Итак, как говорит наш капитан, решено, что мы должны делать каяки, нарты, подготовить одежду, обувь, провизию и письма.
Не знаю, что думать. Не понимаю, что чувствую. Рада ли я или, напротив, опечалена? Хочу ли уйти или хочу остаться? Одно я знаю точно, и это удивляет: меня опять выгоняют. Но я как будто ждала этого и восприняла как должное, даже с некоторым удовлетворением.
Даже подготовка проходила в тяжёлых условиях. Но штурман сказал: тяжело в учении, легко в бою. Что такое переход по льду, я знаю по нашей экспедиции за плавником. Но это был короткий переход, прогулка. А сейчас нам предстоят недели, а то и месяцы пути по ропакам и торосам, через метели и майны. Поэтому я легко переношу сегодняшние тяготы и внушаю себе, что работа в трюме при -30° R облегчит нам переход, потому что, вспоминая об этой работе в походе, мы наверняка будем думать, что всё не так уж и плохо.
При свете медвежьих коптилок, из разобранных переборок, обшивки, обручей с бочек, ракс и даже столешницы делались остовы каяков, оплетались бечёвкой, а после обшивались парусиной. Руки у всех стыли, пальцы не гнулись, а кожа на руках трескалась. Игла едва ли не прилипала к пальцам на таком морозе и казалась раскалённой. Но все работали и не жаловались. И так изо дня в день. Сначала мы молча вживались в наше новое положение, но понемногу стали привыкать, и даже примерзающие к пальцам иглы перестали пугать нас. И скоро стали видны плоды трудов наших. Трюм начал заполняться каяками и нартами. Все мы повеселели, видя, как приближается день окончания каторжного труда. Вскоре каяки были выкрашены на кухне, а когда краска высохла, их спустили на воду недалеко от шхуны. Ни у кого не вызывало сомнений, что все без исключения каяки должны подвергнуться испытаниям. Вся команда занималась переброской их к воде – благо, полыньи образовались недалеко от “Княгини Ольги”. Штурман сам взялся испытать новые лодки, которые оказались вполне устойчивыми и, кажется, ни одна из них не дала течи. Капитан же, наблюдавший за испытаниями, в очередной раз высказался в том смысле, что возня с каяками – пустое дело, и гораздо разумнее взять с собой вельбот. Он почему-то уверен, что мыса Флора мы достигнем меньше, чем за месяц. Штурман, как только слышит про вельбот, приходит в ярость, из глаз его, того гляди, посыплются искры.

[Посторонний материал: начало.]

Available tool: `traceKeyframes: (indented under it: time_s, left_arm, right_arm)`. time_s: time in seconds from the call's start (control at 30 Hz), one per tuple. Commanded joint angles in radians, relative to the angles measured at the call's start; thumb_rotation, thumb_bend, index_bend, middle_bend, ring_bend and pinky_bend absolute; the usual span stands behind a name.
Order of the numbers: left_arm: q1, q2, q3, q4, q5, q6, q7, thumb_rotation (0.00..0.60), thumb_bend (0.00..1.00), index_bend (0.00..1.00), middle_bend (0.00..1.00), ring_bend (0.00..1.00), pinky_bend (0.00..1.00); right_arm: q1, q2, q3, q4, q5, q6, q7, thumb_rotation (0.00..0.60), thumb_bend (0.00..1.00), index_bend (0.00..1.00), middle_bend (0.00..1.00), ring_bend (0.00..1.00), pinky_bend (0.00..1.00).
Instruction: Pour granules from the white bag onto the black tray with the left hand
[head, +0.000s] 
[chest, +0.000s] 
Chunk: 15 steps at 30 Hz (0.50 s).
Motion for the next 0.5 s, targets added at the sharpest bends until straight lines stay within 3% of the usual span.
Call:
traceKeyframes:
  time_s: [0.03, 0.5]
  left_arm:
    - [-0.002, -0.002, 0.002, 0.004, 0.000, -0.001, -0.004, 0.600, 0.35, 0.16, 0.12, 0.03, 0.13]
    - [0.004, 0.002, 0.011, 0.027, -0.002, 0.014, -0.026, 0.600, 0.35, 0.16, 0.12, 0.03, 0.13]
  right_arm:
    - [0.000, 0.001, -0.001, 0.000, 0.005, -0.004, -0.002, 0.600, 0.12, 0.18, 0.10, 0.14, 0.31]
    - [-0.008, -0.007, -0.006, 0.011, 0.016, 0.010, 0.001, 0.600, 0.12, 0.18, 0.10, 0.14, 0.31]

И вот он красный, вытаращивший глаза, с трудом сдерживаясь, в который раз заводит песнь о том, что с вельботом мы не сдвинемся с места. Я уже заранее знаю всё, что они скажут друг другу. Капитан опять вспомнит про Делонга, а штурман скажет, что их было больше, весу у них было меньше, а сам Делонг не вышел живым из этого перехода, и шлюпка не спасла ему жизнь. Потом капитан выразит непонимание той тщательности, с которой мы готовимся к переходу. Ведь, по его убеждению, идти нам предстоит не так уж и долго. На что штурман возразит, что нас ждёт более, чем месячный переход. И они заспорят. Потом, наспорившись, капитан скажет, что напрасно они использовали столешницу и паруса. А штурман пробурчит, что если капитану так жалко столешницы, то напрасно он отпускал команду со шхуны, потому что сам штурман, уходя в одиночестве, вполне обошёлся бы обручами с бочек и шкурами. А уж если ему предстоит руководить переходом и брать под свою ответственность людей, он не имеет права быть плохо подготовленным.
– Ну что ж, – согласится капитан. И разговор затухнет. Но через день его искры вновь воспламенятся, и всё начнётся сначала, едва ли не слово в слово.
Со стороны может показаться, что это у них такая игра, цель которой – не выйти из себя. Пока счёт равный. Ни проигравших, ни выигравших нет.
Постепенно я поняла, что все мы должны быть благодарны штурману и его могучей энергии. Если бы он не затеял этот поход и не расшевелил бы всю команду, заставив работать и суетиться, половина из нас наверняка примёрзла бы к своим койкам. Нас несёт в неизвестность, делать становится нечего, даже охоты не стало – медведи давно не объявлялись поблизости. Полярная ночь без солнца и с медвежьими коптилками, от которых копоти больше чем света, усыпляет и нагоняет какую-то душевную тупость. А при условии вынужденного безделия можно сойти с ума и начать галлюцинировать. Что-то похожее начиналось и у меня, когда в заиндевевших углах моей каюты при скудном свете коптилки мне мерещились какие-то чудовища и наводили на меня непреодолимый ужас.